Additionally, while partnership agreements may be formed orally or impliedly (by the partners’ actions), it is best to write the partnership agreement. That way, the agreement may act as a reference to settle disagreements quickly or can be used as evidence to solve any future legal problems, should they arise.

Who Has Control in a Partnership?

Control in a partnership can be determined by focusing on three primary factors:

  • Ownership
  • Management, and
  • The authority to do business
  • This is why it is essential to define these concepts and which partners they apply to in a partnership agreement.

Unless the partnership agreement states otherwise, all partners have equal rights to control a partnership. This means that issues such as decisions regarding ordinary day-to-day business operations require the partners’ majority vote.

However, matters outside the scope of daily business decisions will require the consent of all the partners (e.g., selling the partnership).

What Benefits Does Alabama Give to an LLP?

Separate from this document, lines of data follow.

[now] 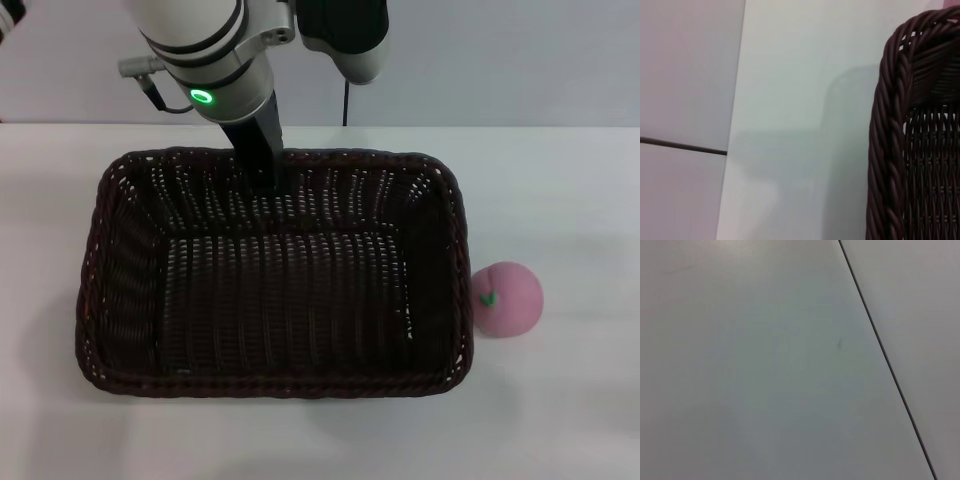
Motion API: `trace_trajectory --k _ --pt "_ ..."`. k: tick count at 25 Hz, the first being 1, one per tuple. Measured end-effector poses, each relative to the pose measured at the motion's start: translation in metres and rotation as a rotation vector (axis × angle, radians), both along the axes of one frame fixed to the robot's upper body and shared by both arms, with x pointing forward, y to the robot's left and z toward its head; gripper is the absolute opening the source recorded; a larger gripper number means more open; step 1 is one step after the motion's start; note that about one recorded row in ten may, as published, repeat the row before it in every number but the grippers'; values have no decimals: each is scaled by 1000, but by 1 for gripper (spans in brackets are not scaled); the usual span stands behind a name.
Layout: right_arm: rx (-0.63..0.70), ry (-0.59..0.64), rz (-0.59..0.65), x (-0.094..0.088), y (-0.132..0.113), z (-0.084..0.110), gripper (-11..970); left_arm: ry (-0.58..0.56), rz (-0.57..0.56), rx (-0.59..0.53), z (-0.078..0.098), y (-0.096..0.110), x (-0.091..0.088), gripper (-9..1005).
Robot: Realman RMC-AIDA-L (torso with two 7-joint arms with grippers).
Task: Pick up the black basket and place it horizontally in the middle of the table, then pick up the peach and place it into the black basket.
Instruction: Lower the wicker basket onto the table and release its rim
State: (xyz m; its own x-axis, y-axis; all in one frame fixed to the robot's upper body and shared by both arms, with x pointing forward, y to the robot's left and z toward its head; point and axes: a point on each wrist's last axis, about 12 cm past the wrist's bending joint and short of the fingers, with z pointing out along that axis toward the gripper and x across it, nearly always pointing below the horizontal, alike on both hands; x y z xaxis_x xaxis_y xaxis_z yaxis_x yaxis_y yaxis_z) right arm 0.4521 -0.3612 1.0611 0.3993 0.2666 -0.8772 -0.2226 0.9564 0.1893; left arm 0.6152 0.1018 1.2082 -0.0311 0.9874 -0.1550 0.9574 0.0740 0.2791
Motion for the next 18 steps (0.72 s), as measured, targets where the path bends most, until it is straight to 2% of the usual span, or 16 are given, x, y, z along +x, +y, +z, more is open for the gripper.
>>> trace_trajectory --k 11,18 --pt "0 4 2 3 1 0 722 -16 -48 27 -9 -6 -11 247" --pt "2 4 3 3 2 0 722 -46 -33 6 -6 -8 -12 247"
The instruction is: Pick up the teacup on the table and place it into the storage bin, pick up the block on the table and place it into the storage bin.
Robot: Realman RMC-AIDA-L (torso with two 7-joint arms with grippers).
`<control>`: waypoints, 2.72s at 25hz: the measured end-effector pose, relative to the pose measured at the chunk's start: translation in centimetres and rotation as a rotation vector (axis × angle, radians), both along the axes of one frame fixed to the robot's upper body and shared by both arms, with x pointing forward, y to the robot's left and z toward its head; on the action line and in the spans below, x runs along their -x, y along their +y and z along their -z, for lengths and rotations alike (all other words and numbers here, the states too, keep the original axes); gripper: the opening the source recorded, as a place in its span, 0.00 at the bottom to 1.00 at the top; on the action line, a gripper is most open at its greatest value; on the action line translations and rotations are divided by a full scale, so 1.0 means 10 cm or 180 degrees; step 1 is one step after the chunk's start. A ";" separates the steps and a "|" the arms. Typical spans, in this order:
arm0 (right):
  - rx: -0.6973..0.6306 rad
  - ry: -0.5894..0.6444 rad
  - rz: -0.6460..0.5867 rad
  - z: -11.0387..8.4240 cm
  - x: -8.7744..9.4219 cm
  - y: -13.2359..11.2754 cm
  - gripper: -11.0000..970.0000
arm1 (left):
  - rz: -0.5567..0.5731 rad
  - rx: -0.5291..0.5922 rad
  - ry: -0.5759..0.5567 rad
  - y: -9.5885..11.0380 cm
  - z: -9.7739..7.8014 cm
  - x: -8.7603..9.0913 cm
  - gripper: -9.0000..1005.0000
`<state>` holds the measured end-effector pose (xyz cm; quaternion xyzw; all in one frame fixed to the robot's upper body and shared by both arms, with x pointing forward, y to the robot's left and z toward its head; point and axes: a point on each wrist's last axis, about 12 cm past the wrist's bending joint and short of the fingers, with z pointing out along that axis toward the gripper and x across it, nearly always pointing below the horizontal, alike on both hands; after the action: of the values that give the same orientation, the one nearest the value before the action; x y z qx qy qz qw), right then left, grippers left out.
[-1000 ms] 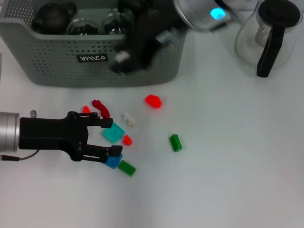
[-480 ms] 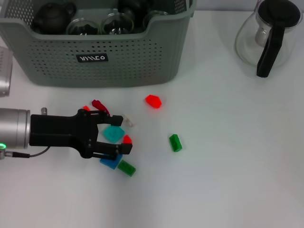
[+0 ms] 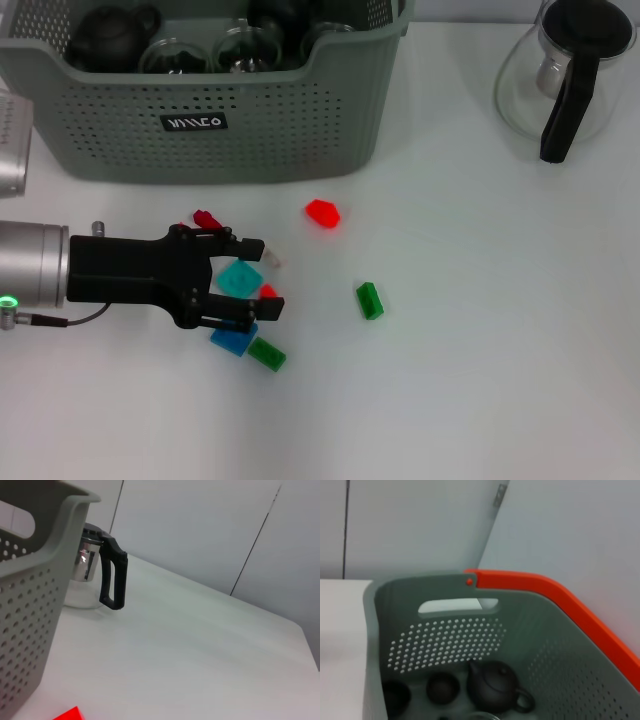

There are several benefits of having a limited liability partnership in Alabama. These benefits are:

  • Limited Liability: Limited partners are all protected in an LLP, and every partner gets management control of the business.
  • Tax Benefits: The profits and losses in an LLP flow through the business to the partners, all of who are taxed on their income tax returns and get to share the profits and losses and are not held to double tax
  • Flexibility: Limited liability partnerships offer business owners and partners flexibility in business ownership. Partners have the right and control to decide how they will individually contribute to business operation and management. They can also divide the business duties based on the experience of each partner.

What Disadvantages Does Alabama Give to an LLP?

While Alabama offers many advantages for LLPs, they have some drawbacks as well, such as:

  • Death of a Partner: LLPs are automatically dissolved upon the death of a partner even if the other partners want it to persist.
  • Partners Do Not Have to Agree: In an LLP, the partners do not need to consult over certain business decisions. A partnership agreement is recommended before the LLP is formed to state what each partner can and cannot do.
  • No IPO: LLPs cannot get money from the public, and they cannot go for an IPO.

Who Is Liable for Acts of Negligence in an LLP?

While the partners in an LLP are not liable for their co-partners acts of negligence or misconduct, they are personally responsible for their negligent acts.

The partners are only protected from individual liability when the wrongful conduct was committed by the partnership itself (which exists as a separate legal entity from its constituent members) or by other partners.

Can an LLP Sue its Individual Partners?

A limited liability partnership may sue, in its own capacity, individual partners. This could include actions for breaching the partnership agreement or causing damage to the partnership.

An individual partner may also sue the partnership to enforce the partnership agreement, enforce their right to relevant information about the partnership, and their rights to an equal share of profits generated by the business.

Can One Partner in an LLP Sue Another Partner?

As to lawsuits between partners, there are no particular rules when the partner is suing another partner for behavior that had nothing to do with the partnership (for instance, if one partner hit the other with their vehicle).

Nevertheless, if the partner acted with the authority of the partnership against another partner privately, the injured partner will likely sue the partnership.

Should I Hire a Lawyer?

The selection of the correct business entity is vital to the success and organization of an organization. Hiring a local Alabama corporate lawyer familiar with LLPs will help you analyze the pros and cons of choosing a particular business entity. If you decide an LLP is suitable for you, a lawyer can help you draft your state’s required filing documents.